I know the circumstances are tricky but none of this is in the best interests of your DD. It actually sounds like a pretty sad place to be for her right now. Going along with everything he says, demands and does is not going to fix the damage this is probably doing.

MummyofoneT · 10/08/2025 18:51

@NoMatch4Me Just so you know it was a birthday house party with other kids there, not an adults only party sorry forgot to say, I wouldn't be dropping her off if I thought it was inappropriate. Yes I totally agree she shouldn't be piggy in the middle it's really heartbreaking for her and for me to witness. I'm extremely upset by the whole thing and just need support right now and ideas on how to stop this nonsense.

OP posts:
MummyofoneT · 10/08/2025 18:58

@1clavdivs Yes that's a good idea I will definitely tell him that his messages won't be acknowledged.

@RandomMess She takes it between houses so whoever is not with her can speak to her and she also plays some games on it etc so I think she would be upset if I confiscated it for the whole time she was here but will have a think about that. Taking it away when she's with me might solve the problem but she would probably hate me for it as would he! She is 9 by the way x

OP posts:
Londonmummy66 · 10/08/2025 19:27

I would send a note with her next time telling him that you will be putting some ground rules in place.

  1. If he is not there when you bring her, you will wait 10 minutes and then leave.
  2. You will be turning the phone off whenever she is with you as she is getting upset at being used as piggy in the middle. If he wants to contact you re changes to the schedule he needs to use the court approved app.

And stick to this. Can you put some games on a tablet so that she can play on that when she is with you so that the loss of the phone is not an issue?

I suspect he will start messing around re drop offs - be out for a bit until just before so he can't mess you around by trying to drop her early and go out after 30 minutes rather than waiting so if he tries to drop her late he can't

MascaraGirl · 10/08/2025 19:32

I suspect he will start messing around re drop offs - be out for a bit until just before so he can't mess you around by trying to drop her early and go out after 30 minutes rather than waiting so if he tries to drop her late he can't

This is good advice

RandomMess · 10/08/2025 19:58

He is using the phone to abuse you both.

You need an age appropriate chat with DD that you are both her parents and arrangements should not be going via her.
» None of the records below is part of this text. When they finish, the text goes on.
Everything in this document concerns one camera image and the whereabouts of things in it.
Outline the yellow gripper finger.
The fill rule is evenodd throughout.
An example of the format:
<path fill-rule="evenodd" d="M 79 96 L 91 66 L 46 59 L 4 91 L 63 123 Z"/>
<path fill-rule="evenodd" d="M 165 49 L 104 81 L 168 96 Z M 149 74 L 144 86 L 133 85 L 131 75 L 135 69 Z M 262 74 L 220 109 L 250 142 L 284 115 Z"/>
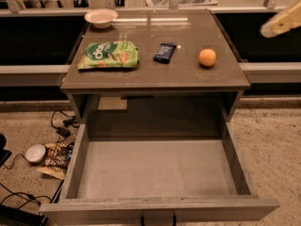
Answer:
<path fill-rule="evenodd" d="M 261 34 L 273 38 L 301 26 L 301 0 L 296 0 L 261 26 Z"/>
She is welcome to ask to use the phone to call him for a chat every few days but it’s not ok that he is messaging her and upsetting her. She is 9!!! She shouldn’t have free access to a mobile especially not with an abusive dad.

MummyofoneT · 10/08/2025 19:59

Yes I could sort out the tablet issue & she could play games on my phone if she has to.I reckon he will refuse to use an app just like he's refusing to use email but I guess if he can't get hold of her he might have to. And yes @MascaraGirl irl that's actually what I have started to do, it's getting pretty tedious but I agree it's the best way! x

OP posts:
MummyofoneT · 10/08/2025 20:19

Just to add she doesn't have free access to the phone it's just to call us both from the other house, she can't get on Google on it or anything and only uses it under supervision when on games or kidsyoutube. She does have WhatsApp for both of us though so we do message her.

OP posts:
RandomMess · 10/08/2025 20:21

But he’s abusing her having a phone isn’t he?

He’s putting her in the middle which she is finding very distressing. She doesn’t need to be messaging either of you when with the other.

HappyHedgehog247 · 10/08/2025 20:27

A court order has worked really well for me. Communication methods are also included in the court order. The less transitions there are the less chance he has to mess with things and the less disruption for your DD.